Start of RECORDS PROVIDED

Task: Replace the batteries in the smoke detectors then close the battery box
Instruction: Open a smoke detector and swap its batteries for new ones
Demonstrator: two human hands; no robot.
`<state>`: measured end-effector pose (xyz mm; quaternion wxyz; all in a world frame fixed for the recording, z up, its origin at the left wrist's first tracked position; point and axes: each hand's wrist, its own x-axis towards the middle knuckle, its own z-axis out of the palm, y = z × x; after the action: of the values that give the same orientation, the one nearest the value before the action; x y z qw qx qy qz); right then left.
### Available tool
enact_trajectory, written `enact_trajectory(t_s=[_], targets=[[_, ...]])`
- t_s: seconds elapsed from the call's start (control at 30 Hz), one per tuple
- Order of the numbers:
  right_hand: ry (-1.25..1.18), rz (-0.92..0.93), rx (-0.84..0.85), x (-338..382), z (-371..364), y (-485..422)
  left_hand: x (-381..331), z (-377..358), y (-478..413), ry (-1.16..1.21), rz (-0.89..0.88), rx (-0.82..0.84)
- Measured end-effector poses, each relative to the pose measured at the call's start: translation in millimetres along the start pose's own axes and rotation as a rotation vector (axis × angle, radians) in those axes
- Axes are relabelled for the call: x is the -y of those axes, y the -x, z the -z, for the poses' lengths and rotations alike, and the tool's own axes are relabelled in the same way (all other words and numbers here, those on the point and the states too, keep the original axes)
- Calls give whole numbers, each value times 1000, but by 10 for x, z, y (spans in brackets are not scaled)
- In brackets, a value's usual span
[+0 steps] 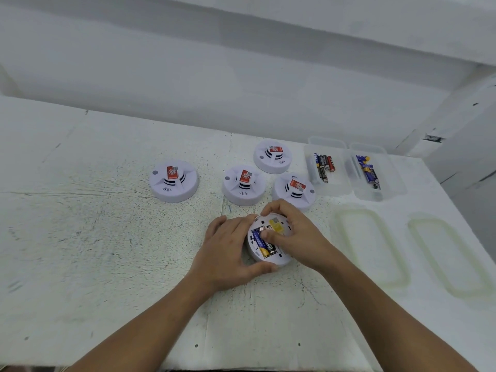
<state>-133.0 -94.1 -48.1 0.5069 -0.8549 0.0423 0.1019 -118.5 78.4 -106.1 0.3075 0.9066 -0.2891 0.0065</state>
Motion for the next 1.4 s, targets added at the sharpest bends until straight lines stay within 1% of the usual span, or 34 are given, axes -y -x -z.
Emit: enact_trajectory(t_s=[0.17, 0.53, 0.83, 1.1, 1.27, 1.4], targets=[[-51, -93, -67, -19, -33, -38, -4, 6, 4, 5, 8, -4], [-19, -105, -154, -15, -120, -79, -3, 7, -4, 36, 13, 1], [-41, -138, -184, 6, -149, -113, -14, 11, 13, 63, 4, -13], [-27, -189, -151, 64, -120, -127, -18, 20, 12, 85, 1, -10], [-38, -253, -51, 95, -55, -124, -11, 15, 13, 78, -5, -8], [70, -280, 20, 156, 0, -144, -6, 21, 10, 79, -19, -5]])
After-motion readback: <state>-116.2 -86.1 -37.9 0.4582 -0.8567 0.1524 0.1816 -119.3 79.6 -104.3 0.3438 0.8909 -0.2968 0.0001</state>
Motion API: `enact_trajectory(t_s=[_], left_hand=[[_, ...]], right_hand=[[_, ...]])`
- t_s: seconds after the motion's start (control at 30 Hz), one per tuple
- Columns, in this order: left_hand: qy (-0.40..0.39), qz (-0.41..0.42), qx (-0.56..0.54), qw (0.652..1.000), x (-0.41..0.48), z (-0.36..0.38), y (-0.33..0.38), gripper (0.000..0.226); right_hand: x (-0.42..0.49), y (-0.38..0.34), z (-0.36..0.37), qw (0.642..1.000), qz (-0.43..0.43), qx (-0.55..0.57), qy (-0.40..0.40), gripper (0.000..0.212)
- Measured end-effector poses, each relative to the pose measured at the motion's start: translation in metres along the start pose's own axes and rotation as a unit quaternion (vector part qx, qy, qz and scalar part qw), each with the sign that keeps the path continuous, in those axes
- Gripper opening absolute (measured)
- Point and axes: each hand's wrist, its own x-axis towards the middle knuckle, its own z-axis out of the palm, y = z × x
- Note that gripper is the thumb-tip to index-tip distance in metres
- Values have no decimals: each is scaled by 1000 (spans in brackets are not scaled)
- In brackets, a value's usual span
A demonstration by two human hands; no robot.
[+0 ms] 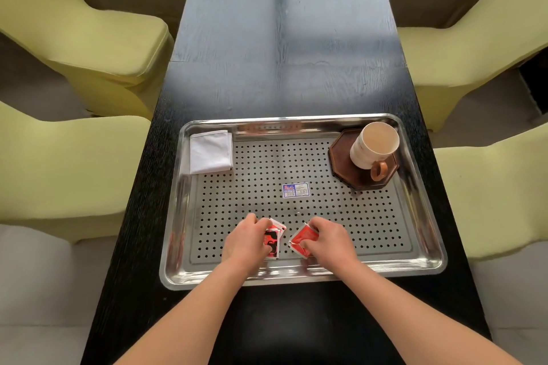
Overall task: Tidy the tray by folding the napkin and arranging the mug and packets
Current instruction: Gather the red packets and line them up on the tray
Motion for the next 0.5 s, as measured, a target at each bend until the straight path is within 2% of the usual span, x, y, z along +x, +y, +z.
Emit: enact_trajectory(t_s=[0.13,0.3,0.4,0.5], left_hand=[[3,0,-7,1000,0,0,-1,45],[20,6,-20,1000,-5,0,-2,42],[22,-9,-49,999,-8,1,-2,36],[24,-31,-107,993,-10,-2,-2,25]], right_hand=[[3,7,-6,999,8,26,27,18],[5,7,-6,997,-40,8,66,15],[4,3,-9,993,-42,58,91,12],[-2,-1,-4,987,-110,43,110,11]])
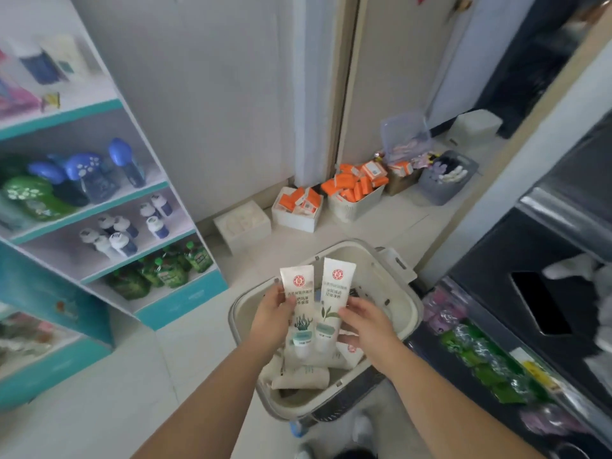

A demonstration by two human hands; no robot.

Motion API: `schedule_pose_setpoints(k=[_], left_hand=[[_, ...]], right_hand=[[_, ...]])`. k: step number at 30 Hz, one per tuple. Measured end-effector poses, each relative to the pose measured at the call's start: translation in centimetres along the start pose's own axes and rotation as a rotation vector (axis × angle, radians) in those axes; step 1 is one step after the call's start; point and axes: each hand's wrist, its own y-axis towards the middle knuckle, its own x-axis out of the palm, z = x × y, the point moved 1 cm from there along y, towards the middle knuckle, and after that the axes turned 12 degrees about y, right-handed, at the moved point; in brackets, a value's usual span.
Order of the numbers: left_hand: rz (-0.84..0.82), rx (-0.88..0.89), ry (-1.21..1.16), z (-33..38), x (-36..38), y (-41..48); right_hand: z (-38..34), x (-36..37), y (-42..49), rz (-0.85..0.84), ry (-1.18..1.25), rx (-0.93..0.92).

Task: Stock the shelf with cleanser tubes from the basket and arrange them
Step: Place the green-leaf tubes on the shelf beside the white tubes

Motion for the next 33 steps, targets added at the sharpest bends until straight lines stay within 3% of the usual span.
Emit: schedule_pose_setpoints(k=[4,12,22,33], left_hand=[[-0.164,0.146,-0.059,5.5,1.7,-1.6],[-0.427,0.43,-0.01,15.8,8.9,-8.4],[-0.734,0.616,-0.044,20.4,25.0,-20.5],[-0.81,0.749,-0.092,22.0,39.5,-33.6]], right_hand=[[-3.7,-2.2,-3.3,-0.009,0.097,-0.093],[-11.2,-10.8,-12.5,0.134,0.224,-0.394],[-14.8,-24.2,-28.6,0.259,0.101,-0.688],[-14.5,-38.3,-42.6,0.458,-0.012,-0.814]])
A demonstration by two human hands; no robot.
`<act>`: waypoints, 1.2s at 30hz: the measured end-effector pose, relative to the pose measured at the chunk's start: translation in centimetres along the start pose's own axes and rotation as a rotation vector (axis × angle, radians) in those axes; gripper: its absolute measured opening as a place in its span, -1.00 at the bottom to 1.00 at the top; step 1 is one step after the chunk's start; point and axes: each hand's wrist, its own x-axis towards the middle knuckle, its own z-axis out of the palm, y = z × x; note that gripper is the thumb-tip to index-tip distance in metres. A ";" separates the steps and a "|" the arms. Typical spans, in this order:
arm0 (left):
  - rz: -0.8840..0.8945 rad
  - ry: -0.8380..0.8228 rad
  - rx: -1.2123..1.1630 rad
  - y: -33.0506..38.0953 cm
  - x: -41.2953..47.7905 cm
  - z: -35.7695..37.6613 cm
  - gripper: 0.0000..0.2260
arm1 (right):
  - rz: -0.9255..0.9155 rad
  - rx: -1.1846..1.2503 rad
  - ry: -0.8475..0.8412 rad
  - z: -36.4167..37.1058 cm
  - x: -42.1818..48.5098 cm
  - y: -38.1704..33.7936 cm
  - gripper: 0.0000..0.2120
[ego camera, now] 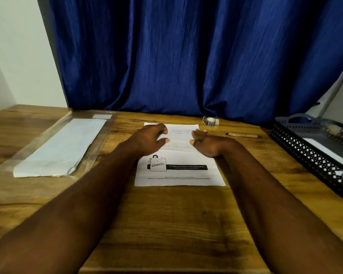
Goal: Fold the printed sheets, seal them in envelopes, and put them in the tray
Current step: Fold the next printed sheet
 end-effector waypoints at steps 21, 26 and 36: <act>0.068 -0.058 0.059 -0.1 0.3 -0.9 -0.33 | 0.030 0.127 0.385 1.0 -0.4 1.9 -0.26; 0.146 0.069 -0.024 0.5 0.2 -1.1 -0.50 | -0.129 0.185 0.616 0.9 -1.0 2.0 -0.26; 0.192 0.137 -0.006 1.4 0.1 -1.7 -0.91 | -0.141 0.001 0.612 0.2 -1.6 1.2 -0.71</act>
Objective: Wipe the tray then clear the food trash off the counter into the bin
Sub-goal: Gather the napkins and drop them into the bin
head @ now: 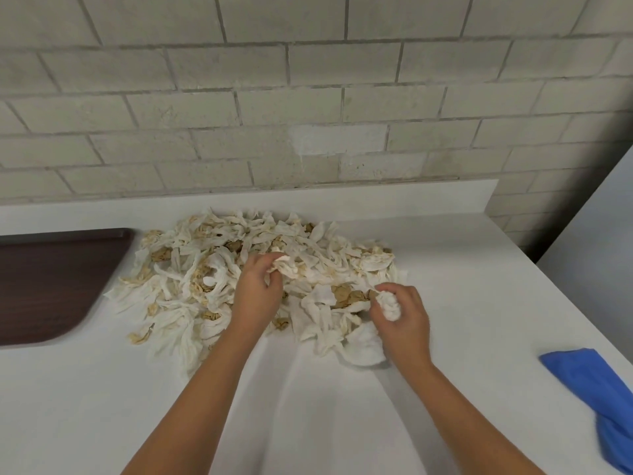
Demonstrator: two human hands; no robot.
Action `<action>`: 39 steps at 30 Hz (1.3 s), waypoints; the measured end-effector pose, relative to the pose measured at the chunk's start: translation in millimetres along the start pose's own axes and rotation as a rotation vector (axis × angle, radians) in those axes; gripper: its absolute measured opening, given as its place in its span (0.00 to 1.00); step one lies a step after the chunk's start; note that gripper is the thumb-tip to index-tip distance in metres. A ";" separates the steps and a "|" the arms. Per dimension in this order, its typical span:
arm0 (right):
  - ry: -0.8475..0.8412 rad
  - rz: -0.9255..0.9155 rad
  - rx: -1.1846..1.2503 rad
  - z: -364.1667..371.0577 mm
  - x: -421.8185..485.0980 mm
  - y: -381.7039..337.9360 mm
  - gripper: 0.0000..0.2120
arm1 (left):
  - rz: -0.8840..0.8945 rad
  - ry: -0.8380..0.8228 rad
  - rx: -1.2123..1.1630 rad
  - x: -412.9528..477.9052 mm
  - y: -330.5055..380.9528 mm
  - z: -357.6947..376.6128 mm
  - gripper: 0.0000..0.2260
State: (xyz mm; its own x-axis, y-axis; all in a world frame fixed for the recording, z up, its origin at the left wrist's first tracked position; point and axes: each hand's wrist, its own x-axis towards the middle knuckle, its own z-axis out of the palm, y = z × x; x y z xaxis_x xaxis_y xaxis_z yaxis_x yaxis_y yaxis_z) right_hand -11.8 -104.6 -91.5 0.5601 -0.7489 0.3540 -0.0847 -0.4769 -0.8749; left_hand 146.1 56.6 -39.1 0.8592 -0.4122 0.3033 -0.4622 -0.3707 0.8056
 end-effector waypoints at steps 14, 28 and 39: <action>-0.425 0.147 -0.625 -7.6 22.3 29.5 0.18 | 0.118 -0.430 0.684 3.8 -20.1 99.8 0.19; -0.230 0.118 -0.371 -13.9 12.3 32.6 0.18 | -0.075 -0.078 -0.161 19.6 18.7 47.5 0.11; -0.252 0.114 -0.274 -29.7 33.7 -21.4 0.09 | -0.391 0.013 -0.589 10.2 55.7 20.6 0.14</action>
State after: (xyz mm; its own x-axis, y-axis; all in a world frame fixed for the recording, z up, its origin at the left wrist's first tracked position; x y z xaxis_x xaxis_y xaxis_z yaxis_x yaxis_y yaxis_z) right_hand -15.5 -133.3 -51.0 0.7164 -0.6841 0.1371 -0.3563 -0.5277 -0.7711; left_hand 124.6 14.6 -1.6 0.9422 -0.3293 -0.0614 0.0733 0.0237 0.9970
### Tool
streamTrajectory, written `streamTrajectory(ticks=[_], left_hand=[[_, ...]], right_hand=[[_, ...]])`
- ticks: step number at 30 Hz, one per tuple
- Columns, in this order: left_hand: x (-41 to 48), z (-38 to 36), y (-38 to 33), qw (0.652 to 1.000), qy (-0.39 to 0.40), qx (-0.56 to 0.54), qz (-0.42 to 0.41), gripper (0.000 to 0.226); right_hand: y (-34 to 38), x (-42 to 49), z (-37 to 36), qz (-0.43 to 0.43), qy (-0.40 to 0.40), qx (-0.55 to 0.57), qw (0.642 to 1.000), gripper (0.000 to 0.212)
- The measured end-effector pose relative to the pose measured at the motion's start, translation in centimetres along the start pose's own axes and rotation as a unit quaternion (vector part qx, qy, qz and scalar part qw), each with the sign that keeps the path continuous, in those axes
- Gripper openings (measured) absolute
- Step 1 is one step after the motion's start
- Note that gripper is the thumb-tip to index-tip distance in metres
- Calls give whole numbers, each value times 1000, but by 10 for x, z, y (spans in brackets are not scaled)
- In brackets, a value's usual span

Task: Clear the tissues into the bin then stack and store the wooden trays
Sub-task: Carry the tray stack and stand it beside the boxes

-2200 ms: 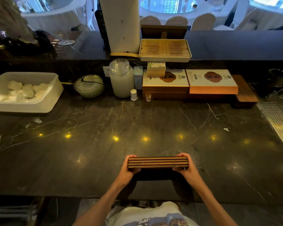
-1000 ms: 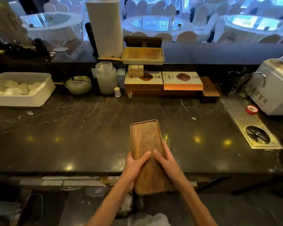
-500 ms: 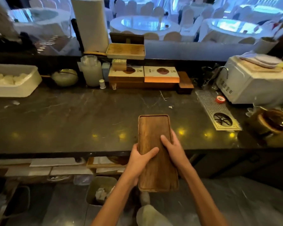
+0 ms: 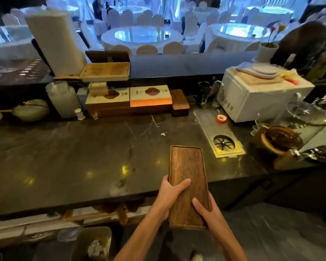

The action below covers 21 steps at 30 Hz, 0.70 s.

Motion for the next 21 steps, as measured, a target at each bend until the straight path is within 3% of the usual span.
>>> streamTrajectory(ticks=[9,15,21], left_hand=[[89,-138,18,999,18,-20,20,81],[148,-128,1,998,-16,-56,35,52],[224,-96,-32,996,-8,-46,81,56]], right_hand=[[21,60,154,8,-57,-13,998,76],[33,130,157,-18,-26,13,999,85],[52,217,138,-62,4,48,997,68]])
Point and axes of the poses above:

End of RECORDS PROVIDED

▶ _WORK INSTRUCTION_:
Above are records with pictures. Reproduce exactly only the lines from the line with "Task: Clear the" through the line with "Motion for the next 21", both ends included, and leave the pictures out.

▶ _EXERCISE OUTPUT_:
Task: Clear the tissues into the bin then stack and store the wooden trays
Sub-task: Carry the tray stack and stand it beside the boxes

-2200 ms: 
-1000 ms: 
-500 ms: 
+0 ms: 

The action below covers 21 steps at 30 Hz, 0.70 s.

Motion for the next 21 steps, as measured, a target at each bend until the straight path is within 3% of the usual span.

No additional output is expected.